Kuhn J M, Gancel A, Weinstein A, Courtois H, Schrub J C, Tadie M, Wolf L M
Presse Med. 1985 Mar 2;14(9):525-8.
Forty-two patients with prolactin-secreting pituitary adenoma (prolactinoma) demonstrated by a radiologically abnormal sella turcica and hyperprolactinaemia were treated with bromocriptine. Baseline serum prolactin levels, which before treatment correlated with the size of the adenoma, returned to normal under bromocriptine in 30 out of 36 cases; in 6 female patients, however, they were lowered but remained moderately high. The dose of bromocriptine and the time required for normalization of prolactinaemia correlated with the size of the tumour. In 11 patients with macroadenoma bromocriptine dosage and prolactinaemia were inversely correlated; in 8 of these the adenoma was reduced in size. In 12 cases where the long-term treatment was interrupted, prolactinaemia rose again, suggesting that the medical treatment alone has no lasting curative effect.

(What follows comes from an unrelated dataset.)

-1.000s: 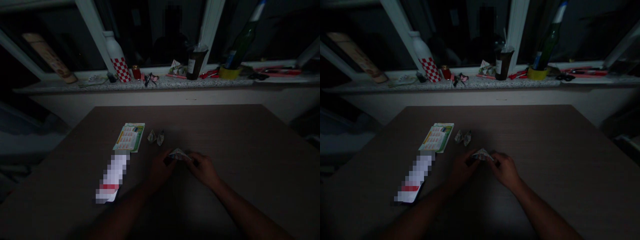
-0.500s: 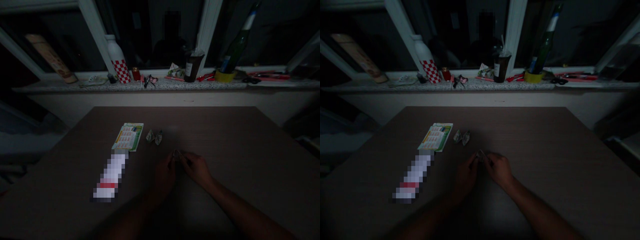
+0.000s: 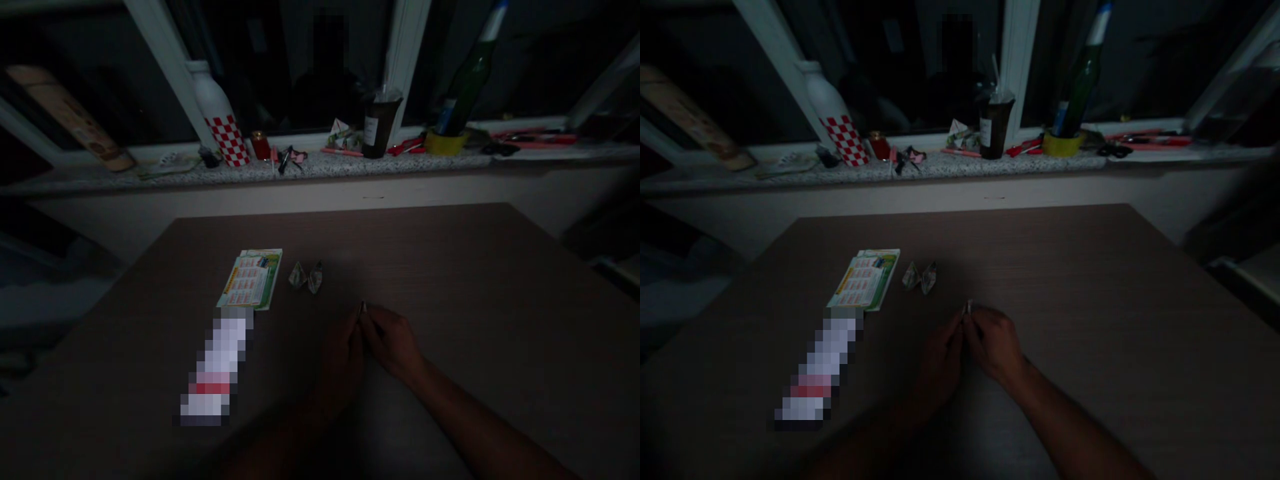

42例经放射学检查显示蝶鞍异常且伴有高泌乳素血症的泌乳素分泌型垂体腺瘤(泌乳素瘤)患者接受了溴隐亭治疗。治疗前的基线血清泌乳素水平与腺瘤大小相关,36例患者中有30例在溴隐亭治疗下恢复正常;然而,6例女性患者的泌乳素水平虽有所降低但仍处于中度偏高。溴隐亭的剂量以及泌乳素血症恢复正常所需的时间与肿瘤大小相关。11例大腺瘤患者中,溴隐亭剂量与泌乳素血症呈负相关;其中8例患者的腺瘤体积缩小。12例中断长期治疗的患者,泌乳素血症再次升高,这表明单纯药物治疗没有持久的治愈效果。